Le difficoltà potrebbero essere aumentate dal fatto che, come detto, sono stati finora messi in vendita il 25 percento dei biglietti per l’Australian Open, ma Tiley aveva parlato di un obiettivo finale fra il 50 e il 75. Il problema è che si punterà solo sul mercato locale, che potrebbe saturarsi in fretta, perché quelli che potranno presenziare per tanti giorni saranno una bassa percentuale; non solo, ma anche quelli che vorranno presenziare per tanti giorni potrebbero essere pochi, se il timore nei confronti del virus e di un potenziale super-spreader event prenderà il sopravvento.

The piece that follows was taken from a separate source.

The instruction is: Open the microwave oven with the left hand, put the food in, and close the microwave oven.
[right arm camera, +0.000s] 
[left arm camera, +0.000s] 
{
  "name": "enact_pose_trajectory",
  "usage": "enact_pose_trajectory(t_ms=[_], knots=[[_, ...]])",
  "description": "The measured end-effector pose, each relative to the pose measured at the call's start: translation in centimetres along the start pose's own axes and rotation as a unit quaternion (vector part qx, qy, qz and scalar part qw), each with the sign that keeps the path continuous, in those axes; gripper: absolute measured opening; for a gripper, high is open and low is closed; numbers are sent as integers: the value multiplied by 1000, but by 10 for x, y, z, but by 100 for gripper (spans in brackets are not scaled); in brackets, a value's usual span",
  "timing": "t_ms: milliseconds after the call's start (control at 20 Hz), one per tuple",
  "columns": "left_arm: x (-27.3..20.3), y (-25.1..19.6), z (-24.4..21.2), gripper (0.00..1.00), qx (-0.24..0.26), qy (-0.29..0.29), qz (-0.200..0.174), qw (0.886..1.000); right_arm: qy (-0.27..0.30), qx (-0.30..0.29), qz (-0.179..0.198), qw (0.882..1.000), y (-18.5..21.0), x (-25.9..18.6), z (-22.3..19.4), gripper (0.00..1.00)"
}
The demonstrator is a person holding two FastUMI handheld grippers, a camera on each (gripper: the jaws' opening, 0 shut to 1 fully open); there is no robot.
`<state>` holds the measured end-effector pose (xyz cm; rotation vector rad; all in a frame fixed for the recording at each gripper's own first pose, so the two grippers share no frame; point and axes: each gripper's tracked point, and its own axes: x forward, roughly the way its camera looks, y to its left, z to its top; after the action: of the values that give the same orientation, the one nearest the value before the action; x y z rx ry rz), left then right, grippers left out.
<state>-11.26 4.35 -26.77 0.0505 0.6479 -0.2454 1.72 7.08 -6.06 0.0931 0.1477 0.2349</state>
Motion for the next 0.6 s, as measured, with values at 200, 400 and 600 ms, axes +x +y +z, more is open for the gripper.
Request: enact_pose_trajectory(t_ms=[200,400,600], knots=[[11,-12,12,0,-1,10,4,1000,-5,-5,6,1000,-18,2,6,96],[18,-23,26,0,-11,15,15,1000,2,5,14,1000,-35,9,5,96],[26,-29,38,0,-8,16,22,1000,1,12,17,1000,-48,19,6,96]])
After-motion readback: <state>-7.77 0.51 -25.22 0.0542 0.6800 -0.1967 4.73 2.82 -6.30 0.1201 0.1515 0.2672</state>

Eppure non ci sarà altra via se non cercare di spremere il mercato interno: basti pensare che nel 2018, per esempio, il 49 percento degli spettatori erano esterni a Melbourne (anche se solo il 12 percento venivano da fuori dell’isola, e quindi una riapertura dei confini potrebbe teoricamente rendere più facili le vendite).